Ukraine, moreover is not Georgia. It is a vast, strategically crucial, country with 46 million people, the majority of whom, despite Russian-inspired and emboldened disruptions in Donetsk, Kharkiv, or Mariupol, (where there are predominately Russian-speaking Ukrainians), have not sacrificed so much to again become vassals of Moscow. The acting President of Ukraine and its new Prime Minister have ordered full military mobilization and the safeguarding and security of Ukrainian airports, nuclear facilities, and strategic sites and warned conditions are “on the brink of disaster”. They indicated that that there would be mass resistance to a Russian attempt to take over the country.

Furthermore, the 1994 treaty that was signed by Russia, the UK, and the U.S., which bound all to protect Ukraine’s sovereignty places legal obligations on the West, and Ukraine’s government has called on the U.S. to help. U.S. President Barack Obama has characterized Russian actions a “violation of Ukraine’s sovereignty” and warned that “there will be costs” and Secretary of State John Kerry has labelled Moscow’s moves as an “incredible act of aggression”.
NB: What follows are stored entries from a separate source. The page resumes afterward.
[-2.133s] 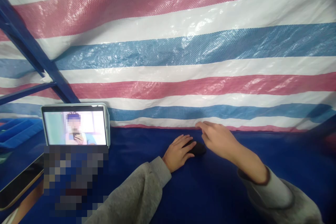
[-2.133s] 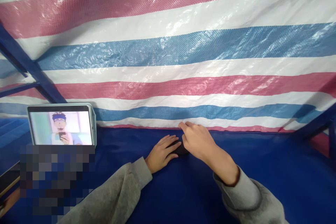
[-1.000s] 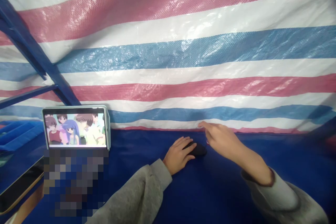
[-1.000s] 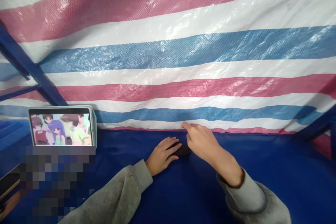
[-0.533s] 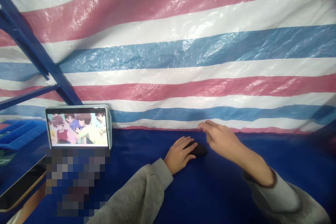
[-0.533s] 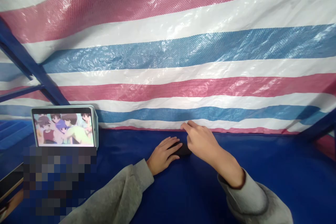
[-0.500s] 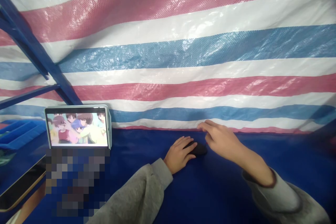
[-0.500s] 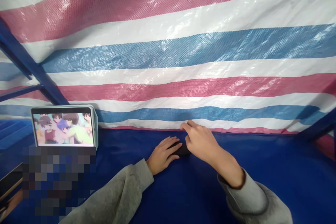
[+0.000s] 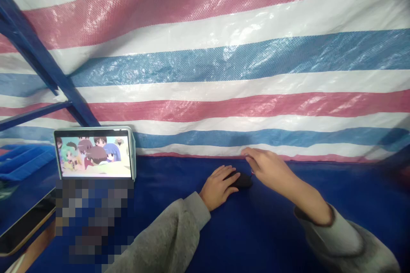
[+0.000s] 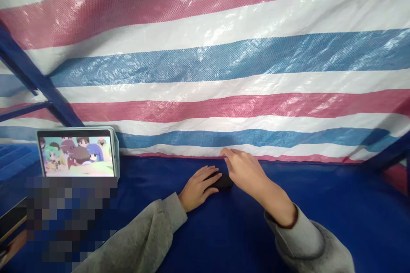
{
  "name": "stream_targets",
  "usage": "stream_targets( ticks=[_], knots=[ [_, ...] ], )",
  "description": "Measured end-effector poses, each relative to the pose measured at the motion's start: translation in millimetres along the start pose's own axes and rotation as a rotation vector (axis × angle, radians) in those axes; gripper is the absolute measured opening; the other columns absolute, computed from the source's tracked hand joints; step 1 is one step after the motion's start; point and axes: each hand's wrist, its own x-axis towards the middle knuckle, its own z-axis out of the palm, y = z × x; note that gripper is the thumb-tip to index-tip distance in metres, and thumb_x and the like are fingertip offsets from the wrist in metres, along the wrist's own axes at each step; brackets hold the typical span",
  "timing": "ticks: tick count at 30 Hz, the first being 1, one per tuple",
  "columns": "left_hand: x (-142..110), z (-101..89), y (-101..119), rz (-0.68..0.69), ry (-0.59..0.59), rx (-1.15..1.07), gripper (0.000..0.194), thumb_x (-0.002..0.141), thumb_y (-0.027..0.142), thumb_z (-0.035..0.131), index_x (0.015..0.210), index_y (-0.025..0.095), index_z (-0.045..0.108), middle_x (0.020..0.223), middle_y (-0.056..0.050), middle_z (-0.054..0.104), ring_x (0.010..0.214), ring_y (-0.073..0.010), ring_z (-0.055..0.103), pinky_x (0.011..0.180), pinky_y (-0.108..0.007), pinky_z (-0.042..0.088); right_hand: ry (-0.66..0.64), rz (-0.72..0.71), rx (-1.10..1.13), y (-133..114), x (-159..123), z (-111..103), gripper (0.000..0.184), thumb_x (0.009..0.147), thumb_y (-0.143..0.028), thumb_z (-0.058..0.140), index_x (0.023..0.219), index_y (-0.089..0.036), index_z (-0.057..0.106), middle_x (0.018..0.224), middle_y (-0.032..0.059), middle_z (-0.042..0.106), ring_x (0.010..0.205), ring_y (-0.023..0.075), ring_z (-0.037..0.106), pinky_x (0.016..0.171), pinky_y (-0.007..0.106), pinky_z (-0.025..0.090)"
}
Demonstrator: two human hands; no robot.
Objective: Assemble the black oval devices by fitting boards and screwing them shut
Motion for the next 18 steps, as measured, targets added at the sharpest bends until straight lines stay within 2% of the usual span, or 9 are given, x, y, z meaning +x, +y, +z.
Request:
stream_targets(
  ticks=[2,7,12,18],
  knots=[
    [0.3,-0.4,0.5,-0.006,0.001,0.004,0.043,0.097,0.044,0.045,0.134,0.022,0.049,0.137,-0.008,0.052,0.131,-0.0225,0.046,0.113,-0.046,0.035,0.015,-0.015,-0.011,0.0,0.3,1.2,0.029,0.089,-0.017,0.037,0.105,-0.020,0.061,0.091,0.0051,0.068,0.079,0.0197,0.063,0.066,0.028,0.038],
    [0.9,-1.3,1.6,0.000,0.004,0.003,0.044,0.097,0.045,0.044,0.134,0.021,0.050,0.137,-0.008,0.052,0.130,-0.0223,0.046,0.114,-0.045,0.034,0.007,-0.025,-0.047,-1.7,-0.5,0.2,0.031,0.085,-0.010,0.037,0.102,-0.020,0.062,0.097,0.0053,0.065,0.065,0.0140,0.060,0.061,0.027,0.036],
    [0.7,-2.1,2.0,-0.004,-0.005,0.000,0.044,0.097,0.044,0.044,0.134,0.021,0.050,0.137,-0.009,0.052,0.131,-0.0226,0.045,0.114,-0.044,0.034,0.025,-0.025,-0.004,-0.5,0.4,1.6,0.027,0.091,-0.018,0.036,0.094,-0.020,0.062,0.085,0.0040,0.065,0.075,0.0175,0.062,0.065,0.027,0.038],
    [0.8,-1.1,1.2,-0.004,0.002,-0.007,0.044,0.097,0.045,0.044,0.135,0.022,0.049,0.137,-0.008,0.052,0.131,-0.0224,0.045,0.113,-0.045,0.035,0.042,-0.033,-0.002,0.3,-0.1,1.7,0.029,0.089,-0.014,0.034,0.099,-0.020,0.061,0.094,0.0052,0.066,0.067,0.0146,0.060,0.063,0.027,0.037]
  ],
)
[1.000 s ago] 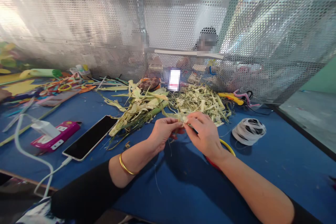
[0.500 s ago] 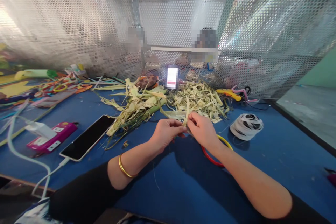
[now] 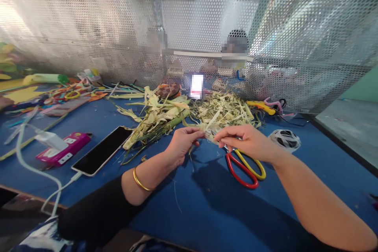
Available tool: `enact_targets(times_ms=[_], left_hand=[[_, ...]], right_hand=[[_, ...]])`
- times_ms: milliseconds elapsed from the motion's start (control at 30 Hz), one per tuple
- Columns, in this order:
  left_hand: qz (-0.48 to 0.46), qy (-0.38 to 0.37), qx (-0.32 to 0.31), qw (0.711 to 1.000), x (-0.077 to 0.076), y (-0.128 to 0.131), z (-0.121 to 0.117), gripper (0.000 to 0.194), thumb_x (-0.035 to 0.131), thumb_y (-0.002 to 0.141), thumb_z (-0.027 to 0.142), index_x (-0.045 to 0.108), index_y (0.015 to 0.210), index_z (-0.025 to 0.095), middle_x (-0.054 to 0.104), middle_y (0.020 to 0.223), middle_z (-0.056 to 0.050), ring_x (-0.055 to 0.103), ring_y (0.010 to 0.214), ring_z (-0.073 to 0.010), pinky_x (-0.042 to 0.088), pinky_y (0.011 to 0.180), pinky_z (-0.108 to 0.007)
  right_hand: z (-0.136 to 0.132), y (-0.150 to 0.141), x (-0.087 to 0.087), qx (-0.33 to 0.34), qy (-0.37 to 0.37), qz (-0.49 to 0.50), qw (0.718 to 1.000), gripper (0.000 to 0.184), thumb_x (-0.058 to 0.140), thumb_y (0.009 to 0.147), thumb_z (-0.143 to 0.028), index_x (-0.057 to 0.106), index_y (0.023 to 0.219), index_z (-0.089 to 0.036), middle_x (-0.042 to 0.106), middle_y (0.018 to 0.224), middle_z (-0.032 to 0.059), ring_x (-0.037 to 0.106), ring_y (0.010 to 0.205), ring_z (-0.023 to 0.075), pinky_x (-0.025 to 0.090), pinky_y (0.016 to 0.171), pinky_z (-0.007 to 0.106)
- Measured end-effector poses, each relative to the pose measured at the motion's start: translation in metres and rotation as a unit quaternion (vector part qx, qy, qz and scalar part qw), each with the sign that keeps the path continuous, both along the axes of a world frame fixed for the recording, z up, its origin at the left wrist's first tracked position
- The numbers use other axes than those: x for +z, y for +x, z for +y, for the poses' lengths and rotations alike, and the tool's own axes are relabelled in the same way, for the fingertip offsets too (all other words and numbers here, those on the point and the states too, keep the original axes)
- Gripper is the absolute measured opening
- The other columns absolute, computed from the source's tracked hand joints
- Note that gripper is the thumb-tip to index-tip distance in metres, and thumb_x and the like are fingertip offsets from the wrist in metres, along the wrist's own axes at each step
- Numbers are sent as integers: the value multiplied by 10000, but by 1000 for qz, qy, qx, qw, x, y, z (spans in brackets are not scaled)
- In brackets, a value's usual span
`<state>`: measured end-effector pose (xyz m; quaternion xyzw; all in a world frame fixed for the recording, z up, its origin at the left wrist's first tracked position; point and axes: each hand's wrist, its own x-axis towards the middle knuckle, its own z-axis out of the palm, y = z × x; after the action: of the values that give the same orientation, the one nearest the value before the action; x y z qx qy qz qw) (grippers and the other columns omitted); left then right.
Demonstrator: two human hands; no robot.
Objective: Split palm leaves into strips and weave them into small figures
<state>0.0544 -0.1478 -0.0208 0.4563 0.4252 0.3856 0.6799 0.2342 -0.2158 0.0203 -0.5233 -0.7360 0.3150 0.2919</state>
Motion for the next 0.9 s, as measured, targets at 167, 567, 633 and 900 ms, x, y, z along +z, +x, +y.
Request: enact_targets(times_ms=[167, 567, 633, 900], left_hand=[[14, 18, 10, 1000, 2, 0, -2, 84, 674, 691, 115, 692, 612, 138, 617, 539, -7, 438, 428, -40, 351, 441, -169], [-16, 37, 0, 999, -5, 2, -1, 70, 729, 649, 151, 685, 604, 120, 649, 564, -29, 551, 522, -71, 437, 556, -183], [-33, 2, 1, 999, -6, 3, -1, 78, 736, 650, 164, 679, 616, 123, 652, 565, -32, 573, 524, -80, 445, 544, -182], [-84, -56, 24, 995, -10, 3, 1, 85, 743, 633, 176, 678, 671, 136, 652, 580, -12, 564, 487, -74, 392, 439, -160]], right_hand=[[0, -6, -3, 25, -91, 175, 980, 222, 561, 811, -269, 698, 973, -203, 708, 906, 49, 660, 743, 161, 515, 692, 310], [13, -27, -23, -177, 179, 404, 880, 115, 610, 816, -310, 694, 800, -233, 671, 765, 16, 622, 763, 164, 488, 774, 342], [13, -30, -24, -179, 165, 452, 858, 102, 619, 811, -313, 679, 786, -234, 643, 695, -7, 617, 683, 139, 502, 740, 324], [9, -35, -18, -234, 99, 423, 870, 143, 692, 717, -333, 665, 748, -196, 601, 641, -27, 540, 496, 88, 486, 536, 249]])
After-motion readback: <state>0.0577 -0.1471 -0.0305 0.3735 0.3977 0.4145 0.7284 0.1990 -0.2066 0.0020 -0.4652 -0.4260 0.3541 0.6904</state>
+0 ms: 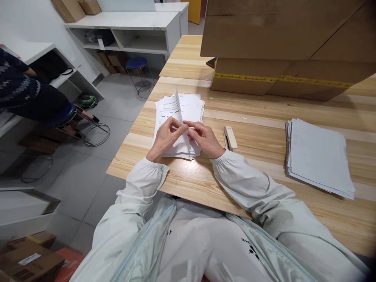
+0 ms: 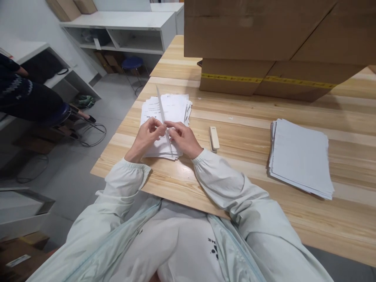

Perhaps the West will not go beyond rhetoric, but it should be kept in mind that today Russia is but a pale remnant of the Soviet Union with a uni-dimensional economy and a per capita GDP roughly that of Barbados. Its economy is increasingly stagnant and large-scale political dissatisfaction in many parts is smouldering just beneath the surface. Ensnared in his own political fantasy, Mr. Putin has failed to transform Russia into a modern state, has wasted vast resources, missed all historic critical opportunities, and depleted Russian international prestige by trying to save the murderous Syrian government, defend Iran’s genocidal regime, and coddle Belarus’ repugnant dictatorship. Russia is very vulnerable to economic sanctions and international ostracism.

There is an alternative though to confrontation and escalation. “Losing Ukraine” could be a blessing in disguise for Mr. Putin if he were to give up his delusionary imperial ambitions and focus instead on transforming Russia itself into a modern democratic state that the Russian people deserve and would welcome. Rather than try to prevent a Russian “Maidan” through repression, Mr. Putin could change tack and try to create a Russia on par, for example, with Japan. In short, Mr. Putin could opt for a “Great Russia” rather than a “Greater Russia.” If he continues to insist on the latter, however, his sordid military adventure in Ukraine is likely to bring nothing but grief for everyone, including the people of Russia.

Aurel Braun is a visiting professor in the Department of Government, Harvard University, and a professor of political science and international relations at the University of Toronto. His latest book is “The NATO-Russia Relationship in the Twenty-First Century.”